Endo Pharmaceuticals became the latest drugmaker to ink an off-label marketing settlement, in this case $192.7 million to resolve charges it promoted pain patch Lidoderm for unapproved uses.

According to a statement from the Justice Department, sales managers for Endo instructed certain sales reps on how to “expand sales conversations” with doctors beyond post-herpetic neuralgia (PNH), its only FDA-approved use, and also pushed promotion of the patch in workers' compensation clinics. PNH is a complication of shingles.

“The safety and efficacy of drugs must be shown by science, not sales pitches,” said US Attorney for the Northern District of New York Richard Hartunian, in the statement.

The settlement is comprised of a deferred prosecution agreement to resolve a criminal charge, along with forfeiture of $20.8 million, plus civil false-claims settlements of $171.9 million.

In the deferred prosecution agreement, Endo admitted that it intended that Lidoderm be used for unapproved indications and that it promoted the patch to HCPs for those unapproved indications—including low back pain, diabetic neuropathy and carpal tunnel syndrome between 2002 and 2006—criminal information filed in the Northern District of New York alleged.

Also as part of the settlement, Endo agreed to enter into a Corporate Integrity Agreement (CIA) with the Department of Health and Human Services Office of Inspector General.

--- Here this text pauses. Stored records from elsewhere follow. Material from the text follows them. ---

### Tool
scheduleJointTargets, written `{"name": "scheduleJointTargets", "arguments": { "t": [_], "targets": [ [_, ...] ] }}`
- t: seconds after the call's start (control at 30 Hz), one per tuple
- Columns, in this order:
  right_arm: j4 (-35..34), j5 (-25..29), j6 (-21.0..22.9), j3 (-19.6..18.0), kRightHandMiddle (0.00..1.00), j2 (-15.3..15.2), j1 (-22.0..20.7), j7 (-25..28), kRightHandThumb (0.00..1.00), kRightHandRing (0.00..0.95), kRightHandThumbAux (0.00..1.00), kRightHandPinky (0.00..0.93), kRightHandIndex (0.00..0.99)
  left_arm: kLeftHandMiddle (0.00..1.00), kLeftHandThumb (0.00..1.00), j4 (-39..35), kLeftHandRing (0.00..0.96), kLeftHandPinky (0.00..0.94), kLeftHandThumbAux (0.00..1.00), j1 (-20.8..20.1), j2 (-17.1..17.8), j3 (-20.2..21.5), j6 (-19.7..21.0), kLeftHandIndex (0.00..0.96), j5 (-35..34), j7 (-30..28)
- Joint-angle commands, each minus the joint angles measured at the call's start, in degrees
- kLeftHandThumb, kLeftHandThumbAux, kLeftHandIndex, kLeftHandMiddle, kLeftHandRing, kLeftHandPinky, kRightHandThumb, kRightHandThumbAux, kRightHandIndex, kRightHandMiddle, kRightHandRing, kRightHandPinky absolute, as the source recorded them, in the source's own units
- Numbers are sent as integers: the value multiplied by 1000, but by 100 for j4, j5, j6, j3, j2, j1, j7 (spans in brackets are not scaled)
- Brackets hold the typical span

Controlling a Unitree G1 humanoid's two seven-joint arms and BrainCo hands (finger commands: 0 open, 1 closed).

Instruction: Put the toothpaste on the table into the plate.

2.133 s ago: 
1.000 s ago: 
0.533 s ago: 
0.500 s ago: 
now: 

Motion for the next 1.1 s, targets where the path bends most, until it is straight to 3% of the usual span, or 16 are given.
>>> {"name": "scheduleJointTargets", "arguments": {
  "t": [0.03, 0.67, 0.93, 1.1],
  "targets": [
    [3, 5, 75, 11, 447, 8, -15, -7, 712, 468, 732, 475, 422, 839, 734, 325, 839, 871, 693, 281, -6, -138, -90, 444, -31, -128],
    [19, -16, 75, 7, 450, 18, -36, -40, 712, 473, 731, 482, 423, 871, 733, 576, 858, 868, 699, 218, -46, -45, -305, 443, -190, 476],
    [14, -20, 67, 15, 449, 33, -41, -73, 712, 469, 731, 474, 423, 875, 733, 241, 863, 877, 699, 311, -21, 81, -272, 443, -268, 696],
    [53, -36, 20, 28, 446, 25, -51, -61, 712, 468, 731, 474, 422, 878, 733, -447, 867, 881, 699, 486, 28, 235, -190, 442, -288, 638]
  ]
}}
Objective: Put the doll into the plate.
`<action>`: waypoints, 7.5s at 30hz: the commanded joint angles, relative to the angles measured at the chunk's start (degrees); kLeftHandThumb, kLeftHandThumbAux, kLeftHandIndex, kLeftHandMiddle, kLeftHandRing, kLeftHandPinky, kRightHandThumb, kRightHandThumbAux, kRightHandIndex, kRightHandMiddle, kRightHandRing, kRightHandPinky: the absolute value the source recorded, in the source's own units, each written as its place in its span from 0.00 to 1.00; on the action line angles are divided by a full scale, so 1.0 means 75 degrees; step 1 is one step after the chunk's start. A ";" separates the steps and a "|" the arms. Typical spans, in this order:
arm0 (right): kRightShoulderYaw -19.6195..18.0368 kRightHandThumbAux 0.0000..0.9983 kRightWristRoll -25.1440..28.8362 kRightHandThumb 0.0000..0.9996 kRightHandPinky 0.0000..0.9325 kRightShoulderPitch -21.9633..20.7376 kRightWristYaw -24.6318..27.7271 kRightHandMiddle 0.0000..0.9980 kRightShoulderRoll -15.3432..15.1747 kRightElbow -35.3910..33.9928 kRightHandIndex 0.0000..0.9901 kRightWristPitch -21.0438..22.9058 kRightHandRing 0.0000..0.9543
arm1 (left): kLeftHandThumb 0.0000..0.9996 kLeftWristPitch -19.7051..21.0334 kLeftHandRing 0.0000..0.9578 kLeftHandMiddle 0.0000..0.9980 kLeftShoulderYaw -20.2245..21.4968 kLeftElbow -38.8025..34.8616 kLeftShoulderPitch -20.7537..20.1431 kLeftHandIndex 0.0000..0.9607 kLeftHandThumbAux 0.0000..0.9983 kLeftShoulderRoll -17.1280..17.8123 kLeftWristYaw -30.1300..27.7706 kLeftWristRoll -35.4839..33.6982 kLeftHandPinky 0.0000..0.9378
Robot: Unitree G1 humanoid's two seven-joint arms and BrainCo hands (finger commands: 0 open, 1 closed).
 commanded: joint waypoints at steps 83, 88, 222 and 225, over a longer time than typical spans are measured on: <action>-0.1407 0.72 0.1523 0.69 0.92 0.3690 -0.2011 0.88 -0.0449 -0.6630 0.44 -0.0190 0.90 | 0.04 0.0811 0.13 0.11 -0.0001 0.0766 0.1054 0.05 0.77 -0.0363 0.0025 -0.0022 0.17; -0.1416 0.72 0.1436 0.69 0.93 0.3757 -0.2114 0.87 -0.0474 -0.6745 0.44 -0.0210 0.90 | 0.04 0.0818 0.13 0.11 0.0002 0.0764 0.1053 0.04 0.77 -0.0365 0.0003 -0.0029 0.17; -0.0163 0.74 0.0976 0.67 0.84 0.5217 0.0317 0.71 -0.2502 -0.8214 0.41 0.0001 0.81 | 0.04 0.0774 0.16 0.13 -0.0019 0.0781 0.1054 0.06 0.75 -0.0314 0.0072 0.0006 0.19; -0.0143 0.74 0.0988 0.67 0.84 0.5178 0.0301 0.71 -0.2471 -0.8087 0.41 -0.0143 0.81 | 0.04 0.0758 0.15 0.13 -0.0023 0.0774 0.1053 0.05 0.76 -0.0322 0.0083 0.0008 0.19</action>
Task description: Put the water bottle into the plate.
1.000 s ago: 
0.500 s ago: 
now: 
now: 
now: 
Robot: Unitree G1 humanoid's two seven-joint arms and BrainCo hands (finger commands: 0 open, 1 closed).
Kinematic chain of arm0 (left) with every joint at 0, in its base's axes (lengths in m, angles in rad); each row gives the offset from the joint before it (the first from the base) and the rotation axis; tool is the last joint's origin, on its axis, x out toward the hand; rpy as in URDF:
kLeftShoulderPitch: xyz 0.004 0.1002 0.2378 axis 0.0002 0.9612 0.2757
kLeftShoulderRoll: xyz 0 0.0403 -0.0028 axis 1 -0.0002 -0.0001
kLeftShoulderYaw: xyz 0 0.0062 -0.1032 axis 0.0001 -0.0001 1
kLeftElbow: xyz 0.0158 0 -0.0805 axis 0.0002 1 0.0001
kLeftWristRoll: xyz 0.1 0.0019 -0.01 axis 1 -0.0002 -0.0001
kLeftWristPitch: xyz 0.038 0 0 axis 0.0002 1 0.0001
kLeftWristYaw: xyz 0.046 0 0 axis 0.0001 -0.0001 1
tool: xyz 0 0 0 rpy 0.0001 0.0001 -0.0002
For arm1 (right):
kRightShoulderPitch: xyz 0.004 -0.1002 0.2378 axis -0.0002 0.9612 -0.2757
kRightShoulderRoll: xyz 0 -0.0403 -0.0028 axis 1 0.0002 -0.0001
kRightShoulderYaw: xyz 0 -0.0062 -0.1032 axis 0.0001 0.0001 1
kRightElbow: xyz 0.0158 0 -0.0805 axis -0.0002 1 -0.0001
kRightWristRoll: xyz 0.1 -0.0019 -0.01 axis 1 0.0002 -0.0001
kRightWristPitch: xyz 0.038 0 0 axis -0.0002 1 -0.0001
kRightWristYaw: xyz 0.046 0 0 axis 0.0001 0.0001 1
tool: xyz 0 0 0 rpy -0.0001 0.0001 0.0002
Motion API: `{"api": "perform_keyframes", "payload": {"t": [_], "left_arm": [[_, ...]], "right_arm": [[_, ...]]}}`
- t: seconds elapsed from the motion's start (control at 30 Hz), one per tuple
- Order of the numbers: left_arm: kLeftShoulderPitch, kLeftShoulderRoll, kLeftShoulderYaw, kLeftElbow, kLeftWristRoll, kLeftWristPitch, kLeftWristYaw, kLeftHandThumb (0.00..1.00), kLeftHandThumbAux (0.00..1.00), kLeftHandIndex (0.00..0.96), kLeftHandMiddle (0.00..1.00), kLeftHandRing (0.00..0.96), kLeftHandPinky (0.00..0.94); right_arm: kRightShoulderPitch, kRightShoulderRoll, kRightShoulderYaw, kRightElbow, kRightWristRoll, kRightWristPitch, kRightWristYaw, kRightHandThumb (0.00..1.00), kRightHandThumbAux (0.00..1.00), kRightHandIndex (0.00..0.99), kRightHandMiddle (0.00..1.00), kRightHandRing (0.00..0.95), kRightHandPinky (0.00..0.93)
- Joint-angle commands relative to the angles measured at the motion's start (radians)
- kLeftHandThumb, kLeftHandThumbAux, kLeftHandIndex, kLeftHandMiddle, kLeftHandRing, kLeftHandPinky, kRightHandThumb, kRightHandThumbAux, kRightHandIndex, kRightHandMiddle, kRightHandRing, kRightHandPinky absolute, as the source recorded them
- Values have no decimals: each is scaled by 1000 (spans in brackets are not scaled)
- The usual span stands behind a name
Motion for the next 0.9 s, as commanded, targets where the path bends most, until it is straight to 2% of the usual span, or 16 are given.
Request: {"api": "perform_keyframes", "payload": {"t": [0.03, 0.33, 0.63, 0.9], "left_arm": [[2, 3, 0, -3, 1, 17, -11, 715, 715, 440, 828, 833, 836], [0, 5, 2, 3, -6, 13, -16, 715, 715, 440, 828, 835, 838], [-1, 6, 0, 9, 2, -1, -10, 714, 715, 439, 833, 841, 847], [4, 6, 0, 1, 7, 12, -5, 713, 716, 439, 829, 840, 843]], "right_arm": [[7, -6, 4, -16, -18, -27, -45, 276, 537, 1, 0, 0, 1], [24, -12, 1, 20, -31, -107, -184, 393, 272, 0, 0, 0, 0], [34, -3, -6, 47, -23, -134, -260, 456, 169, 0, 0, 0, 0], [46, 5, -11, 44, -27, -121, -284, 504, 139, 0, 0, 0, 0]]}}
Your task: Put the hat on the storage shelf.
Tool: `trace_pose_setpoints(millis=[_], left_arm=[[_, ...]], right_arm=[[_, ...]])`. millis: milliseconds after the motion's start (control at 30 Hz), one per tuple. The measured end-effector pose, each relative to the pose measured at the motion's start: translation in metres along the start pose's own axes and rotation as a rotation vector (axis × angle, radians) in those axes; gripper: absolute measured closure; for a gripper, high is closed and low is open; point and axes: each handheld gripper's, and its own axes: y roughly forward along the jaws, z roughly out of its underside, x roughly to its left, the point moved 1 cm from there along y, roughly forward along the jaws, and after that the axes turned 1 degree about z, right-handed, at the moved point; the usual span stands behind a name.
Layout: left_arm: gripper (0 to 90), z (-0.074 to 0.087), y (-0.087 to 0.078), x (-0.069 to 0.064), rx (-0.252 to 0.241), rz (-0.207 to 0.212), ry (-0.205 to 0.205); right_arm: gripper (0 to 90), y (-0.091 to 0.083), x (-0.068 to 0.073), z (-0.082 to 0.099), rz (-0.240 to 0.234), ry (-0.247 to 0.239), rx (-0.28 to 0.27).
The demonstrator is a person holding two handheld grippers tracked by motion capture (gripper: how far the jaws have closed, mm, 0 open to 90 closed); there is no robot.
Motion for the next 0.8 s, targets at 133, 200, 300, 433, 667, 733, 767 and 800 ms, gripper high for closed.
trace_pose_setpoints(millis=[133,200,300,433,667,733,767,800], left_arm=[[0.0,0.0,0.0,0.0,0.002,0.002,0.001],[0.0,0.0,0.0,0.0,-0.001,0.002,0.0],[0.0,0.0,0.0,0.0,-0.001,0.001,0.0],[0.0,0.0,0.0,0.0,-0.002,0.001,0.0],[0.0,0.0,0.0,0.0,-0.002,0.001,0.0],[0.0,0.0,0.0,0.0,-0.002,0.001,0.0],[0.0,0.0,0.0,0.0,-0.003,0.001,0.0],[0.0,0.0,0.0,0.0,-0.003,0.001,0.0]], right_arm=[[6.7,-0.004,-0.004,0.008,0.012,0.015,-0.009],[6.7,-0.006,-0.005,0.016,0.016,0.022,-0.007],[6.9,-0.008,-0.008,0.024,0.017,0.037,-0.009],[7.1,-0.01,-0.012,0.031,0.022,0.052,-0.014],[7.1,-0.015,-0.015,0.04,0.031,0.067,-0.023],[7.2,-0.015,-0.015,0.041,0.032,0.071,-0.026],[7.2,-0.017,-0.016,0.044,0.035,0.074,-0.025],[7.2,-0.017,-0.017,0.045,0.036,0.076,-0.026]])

The settlement resolves three pending “whistleblower” suits filed against the company by two sales reps—former Lidoderm sales reps Max Weathersby and Gursheel Dhillon—and a physician, Peggy Ryan. Their share of the settlement monies has not been determined. 

New York led the national team representing the states in the investigation and subsequent civil settlement. “Illegally marketing drugs off-label puts patient lives at risk and rips off New York taxpayers and the state by defrauding Medicaid and other programs,” NY AG Eric Schneiderman said in a statement.

The total amount is relatively modest compared to other recent settlements, which include Johnson & Johnson's $2.2-billion payout in November to resolve charges it improperly marketed anti-psychotics Risperdal and Invega as well as heart drug Natrecor. In 2012, GlaxoSmithKline said it would pay $3 billion—the largest such settlement ever—to clear up charges it promoted antidepressants Paxil and Wellbutrin for unindicated uses and withheld safety data on diabetes drug Avandia.